Unaware is a Hopeless Siutuation

My meditations are my teacher. Through my meditations, I slowly learn more about myself. The lesson I learned recently is awareness. I have only must started to become aware of how unaware I really am. It has been a long hard road to this point. If you are unaware of something… it is the same as being lost and thinking you are not lost. It’s a hopeless case. Only by looking back on my past again and again and again, deeper and deeper and deeper, have I finally come to realize how much I was missing.

Like the Airplanes

I noticed there are things that are going on right under my nose that I am not aware of. It reminds me of a time when I lived under the flight path of jets from a local airport. For the first month or two we heard every airplane. Then slowly we became accustomed to them and started to not notice them.
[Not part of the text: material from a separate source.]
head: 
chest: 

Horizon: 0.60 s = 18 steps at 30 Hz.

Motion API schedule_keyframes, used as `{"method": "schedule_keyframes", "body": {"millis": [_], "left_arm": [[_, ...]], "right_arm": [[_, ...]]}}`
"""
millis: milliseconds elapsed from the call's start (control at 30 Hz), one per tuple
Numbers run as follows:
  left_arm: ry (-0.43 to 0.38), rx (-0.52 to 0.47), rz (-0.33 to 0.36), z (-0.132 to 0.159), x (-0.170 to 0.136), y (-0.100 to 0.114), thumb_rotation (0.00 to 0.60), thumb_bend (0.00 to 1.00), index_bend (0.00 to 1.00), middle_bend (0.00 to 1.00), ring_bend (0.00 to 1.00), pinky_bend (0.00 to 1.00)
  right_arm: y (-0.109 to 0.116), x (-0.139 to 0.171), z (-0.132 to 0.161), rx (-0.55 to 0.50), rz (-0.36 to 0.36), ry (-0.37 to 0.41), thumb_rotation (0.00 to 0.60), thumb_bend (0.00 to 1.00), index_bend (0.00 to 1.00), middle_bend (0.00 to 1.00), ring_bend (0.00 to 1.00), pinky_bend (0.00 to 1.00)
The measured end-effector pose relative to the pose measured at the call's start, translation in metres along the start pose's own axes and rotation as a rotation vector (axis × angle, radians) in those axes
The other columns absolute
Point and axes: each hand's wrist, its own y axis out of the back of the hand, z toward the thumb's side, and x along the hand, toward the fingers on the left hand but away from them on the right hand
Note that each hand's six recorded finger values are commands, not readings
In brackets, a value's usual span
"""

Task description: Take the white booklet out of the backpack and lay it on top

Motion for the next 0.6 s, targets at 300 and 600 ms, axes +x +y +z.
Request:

That is how some awareness is.

or the Songs in our Heads

One way that I noticed it was one day I suddenly became aware of a song in my head. I realized I had been replaying the song for quite some time, quite unaware of it. I began to look for other instances of this. I realized there were times when I felt a rather uncomfortable feeling in a situation, yet I had become so accustomed to it that I failed to notice it 99% of the time. This was like the scales falling from my eyes. I could not go back to so many situations and ‘clean’ them up by getting rid of that feeling. But I had to first become aware of it. That was critical.

Hunting

I am now on the hunt for other feelings that I have failed to notice yet are there inside me. Meditation is a kind of sensitization to these things. It is a heightening of awareness.